About this exercise. Return copies of the lines below that mention "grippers".

- - -

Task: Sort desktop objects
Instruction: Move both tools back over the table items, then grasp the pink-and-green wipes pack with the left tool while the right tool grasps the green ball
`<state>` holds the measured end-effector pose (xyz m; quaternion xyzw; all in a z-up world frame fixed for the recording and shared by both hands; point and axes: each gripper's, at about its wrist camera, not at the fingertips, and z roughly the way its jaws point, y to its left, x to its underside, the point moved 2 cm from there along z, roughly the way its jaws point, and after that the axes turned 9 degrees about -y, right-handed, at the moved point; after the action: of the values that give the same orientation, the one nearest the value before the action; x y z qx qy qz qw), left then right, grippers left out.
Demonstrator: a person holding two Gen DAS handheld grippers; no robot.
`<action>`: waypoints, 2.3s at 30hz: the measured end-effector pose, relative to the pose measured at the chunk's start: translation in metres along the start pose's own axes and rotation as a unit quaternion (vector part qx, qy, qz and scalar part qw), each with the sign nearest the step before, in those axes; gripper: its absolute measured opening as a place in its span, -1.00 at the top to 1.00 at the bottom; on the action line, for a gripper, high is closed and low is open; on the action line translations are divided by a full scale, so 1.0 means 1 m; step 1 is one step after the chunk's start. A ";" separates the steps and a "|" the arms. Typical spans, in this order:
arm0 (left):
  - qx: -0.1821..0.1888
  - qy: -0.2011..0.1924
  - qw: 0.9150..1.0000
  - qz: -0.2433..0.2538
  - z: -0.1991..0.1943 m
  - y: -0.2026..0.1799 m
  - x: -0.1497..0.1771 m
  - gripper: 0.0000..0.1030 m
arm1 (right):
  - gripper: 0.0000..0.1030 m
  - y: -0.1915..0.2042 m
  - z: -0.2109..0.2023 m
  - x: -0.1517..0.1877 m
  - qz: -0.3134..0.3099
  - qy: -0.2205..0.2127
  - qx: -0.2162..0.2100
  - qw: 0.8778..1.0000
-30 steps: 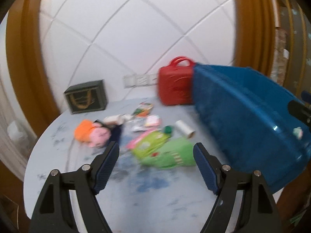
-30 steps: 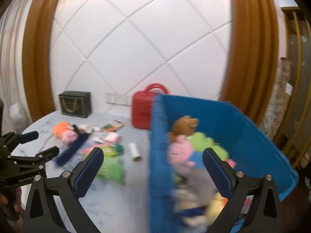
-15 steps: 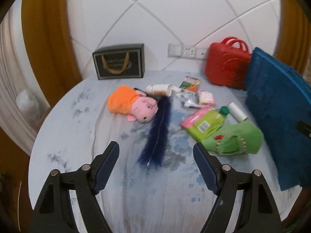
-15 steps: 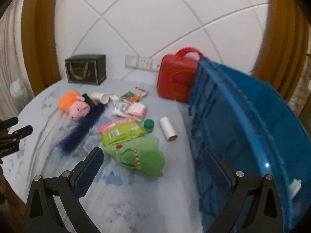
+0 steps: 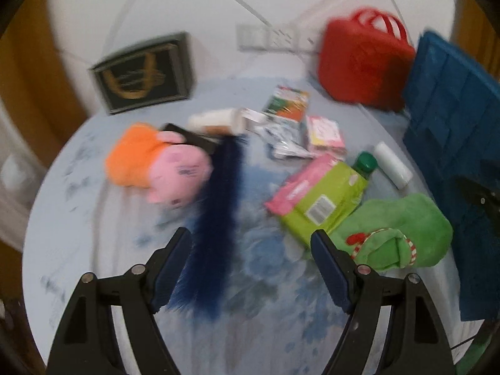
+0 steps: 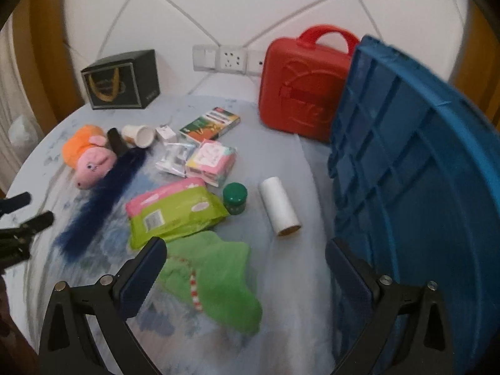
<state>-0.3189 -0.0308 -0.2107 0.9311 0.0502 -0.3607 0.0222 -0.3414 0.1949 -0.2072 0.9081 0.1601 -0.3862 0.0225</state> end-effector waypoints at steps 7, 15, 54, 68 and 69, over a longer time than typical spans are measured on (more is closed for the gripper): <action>0.071 0.051 0.992 0.086 0.094 -0.062 -0.021 -0.52 | -1.00 -0.017 0.069 -0.007 0.050 0.048 0.003 0.998; 0.098 0.089 0.983 0.127 0.174 -0.101 -0.021 -0.83 | -0.99 -0.021 0.140 -0.005 0.081 0.086 0.001 0.993; 0.089 0.062 0.992 0.058 0.147 -0.068 -0.033 -0.08 | 0.22 0.002 0.176 -0.005 0.062 0.068 -0.024 0.995; 0.082 0.130 0.983 0.104 0.206 -0.087 -0.009 -1.00 | 0.22 -0.011 0.185 0.016 0.075 0.096 -0.023 0.992; 0.085 0.126 0.983 0.107 0.207 -0.087 -0.008 -1.00 | 0.22 -0.011 0.188 0.017 0.075 0.100 -0.025 0.992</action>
<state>-0.4726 0.0387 -0.3589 0.9676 -0.0784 -0.2387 -0.0245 -0.4638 0.1789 -0.3504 0.9509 0.1022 -0.2863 0.0578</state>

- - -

Solution.
`<state>` holds the measured end-effector pose (xyz m; quaternion xyzw; all in a z-up world frame fixed for the recording and shared by both hands; point and axes: each gripper's, at about its wrist camera, not at the fingertips, and z roughly the way its jaws point, y to its left, x to its underside, the point moved 2 cm from there along z, roughly the way its jaws point, and after that the axes turned 9 degrees about -y, right-handed, at the moved point; after the action: of the values that give the same orientation, the one nearest the value before the action; x y z qx qy qz qw), left then right, grippers left out.
Demonstrator: a person holding two Gen DAS handheld grippers; no robot.

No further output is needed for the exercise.